LE RÊVE D’UN HOMME RIDICULE de Fiodor Dostoïevski. Mise en scène Olivier Ythier avec Jean-Paul Sermadiras.
Il se tient là, les yeux pleins de générosité, le sourire attentif. Puis il se met à parler à chacun, comme un sage momentanément revenu de ses propres rêves. Est-il ridicule, selon ce mot qu’il répète avec douceur ? Est-il fou, comme peut l’être un ermite devant le regard étonné, voire méfiant, goguenard ou sarcastique, que portent sur lui les gens ordinaires ?
Et il raconte son presque suicide qu’une enfant a interrompu par sa supplication, la mauvaise conscience d’y être resté sourd, la relation ambiguë qu’il entretient avec ce pistolet tentateur, l’étoile qui lui dit l’indicible. Surtout son insondable solitude peuplée des rêves d’un ailleurs entrevu. Il y a rencontré un monde d’utopique perfection, comme le décrivaient Diderot et les philosophes utopistes. Paix, douceur, pureté, méconnaissance du mal. Est-il venu, par sa seule présence, y instiller la jalousie et la violence, la haine et le meurtre ? Où commencent et finissent le rêve et le cauchemar, la veille et le sommeil ? Quelle leçon tirer de ce cheminement onirique entre fantasme et désir de foi ? Y a-t-il une mystification dont on aurait peine à cerner les contours ?

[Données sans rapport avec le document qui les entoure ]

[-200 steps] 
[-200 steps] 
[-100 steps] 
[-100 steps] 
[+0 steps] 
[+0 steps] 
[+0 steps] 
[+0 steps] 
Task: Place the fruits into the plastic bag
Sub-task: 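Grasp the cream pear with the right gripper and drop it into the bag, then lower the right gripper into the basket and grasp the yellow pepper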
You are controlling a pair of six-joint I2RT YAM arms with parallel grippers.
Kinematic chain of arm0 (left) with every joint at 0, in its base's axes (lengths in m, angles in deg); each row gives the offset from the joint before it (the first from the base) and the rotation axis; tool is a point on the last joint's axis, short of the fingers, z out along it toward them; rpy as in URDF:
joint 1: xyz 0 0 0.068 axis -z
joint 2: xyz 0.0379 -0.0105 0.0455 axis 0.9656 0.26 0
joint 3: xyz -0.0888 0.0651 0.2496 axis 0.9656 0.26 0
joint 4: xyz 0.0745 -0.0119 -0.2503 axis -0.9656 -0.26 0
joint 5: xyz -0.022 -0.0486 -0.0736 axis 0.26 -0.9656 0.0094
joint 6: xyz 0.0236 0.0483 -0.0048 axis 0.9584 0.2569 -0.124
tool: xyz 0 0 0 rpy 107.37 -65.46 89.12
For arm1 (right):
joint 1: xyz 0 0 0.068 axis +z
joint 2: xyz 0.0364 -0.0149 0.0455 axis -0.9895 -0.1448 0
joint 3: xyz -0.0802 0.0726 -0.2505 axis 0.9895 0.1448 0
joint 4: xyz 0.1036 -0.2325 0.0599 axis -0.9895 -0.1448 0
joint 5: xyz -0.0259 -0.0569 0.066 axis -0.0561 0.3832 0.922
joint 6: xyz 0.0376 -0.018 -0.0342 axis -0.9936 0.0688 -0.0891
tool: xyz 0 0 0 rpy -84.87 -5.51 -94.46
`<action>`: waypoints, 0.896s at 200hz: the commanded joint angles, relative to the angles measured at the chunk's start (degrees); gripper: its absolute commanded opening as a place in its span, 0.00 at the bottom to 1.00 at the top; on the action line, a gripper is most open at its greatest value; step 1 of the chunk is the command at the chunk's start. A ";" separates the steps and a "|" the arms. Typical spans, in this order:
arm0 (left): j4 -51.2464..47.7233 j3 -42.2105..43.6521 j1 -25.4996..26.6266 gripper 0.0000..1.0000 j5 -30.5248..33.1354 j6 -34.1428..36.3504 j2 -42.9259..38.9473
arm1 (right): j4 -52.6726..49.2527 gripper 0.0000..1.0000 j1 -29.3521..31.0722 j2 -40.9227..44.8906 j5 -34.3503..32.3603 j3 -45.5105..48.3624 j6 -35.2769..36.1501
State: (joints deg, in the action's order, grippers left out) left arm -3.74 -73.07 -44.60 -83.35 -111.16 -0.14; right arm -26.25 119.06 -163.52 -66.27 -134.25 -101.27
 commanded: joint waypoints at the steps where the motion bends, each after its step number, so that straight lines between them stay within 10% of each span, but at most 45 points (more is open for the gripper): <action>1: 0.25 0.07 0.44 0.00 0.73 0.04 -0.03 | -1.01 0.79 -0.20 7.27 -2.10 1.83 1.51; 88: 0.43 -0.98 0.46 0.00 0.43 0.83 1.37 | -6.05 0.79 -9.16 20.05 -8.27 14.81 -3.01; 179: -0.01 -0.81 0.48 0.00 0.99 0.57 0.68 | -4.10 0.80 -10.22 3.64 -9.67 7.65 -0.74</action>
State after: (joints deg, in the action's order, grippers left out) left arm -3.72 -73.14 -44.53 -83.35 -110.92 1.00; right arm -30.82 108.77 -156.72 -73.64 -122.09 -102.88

Sur un plateau presque désert, entre ombre et lumière, entre rêve et conscience, Jean-Paul Sermadiras oscille de l’exaltation à la sérénité des mots de la fin « J’irai, j’irai », comme un prédicateur touché par la grâce. Et son jeu lumineux, comme illuminé de l’intime de soi, parvient à créer une fascination physique et verbale, et une qualité de silence incomparable. Moment étrange, qui nous dérange, qui nous rend étrangers à nous-mêmes, à ce qui nous entoure. Le temps a passé, sans pesanteur, et nous nous ébrouons en portant sur le monde qui trépigne à nos portes un regard modifié, comme purifié. A.D. Théâtre de Poche Montparnasse 6e.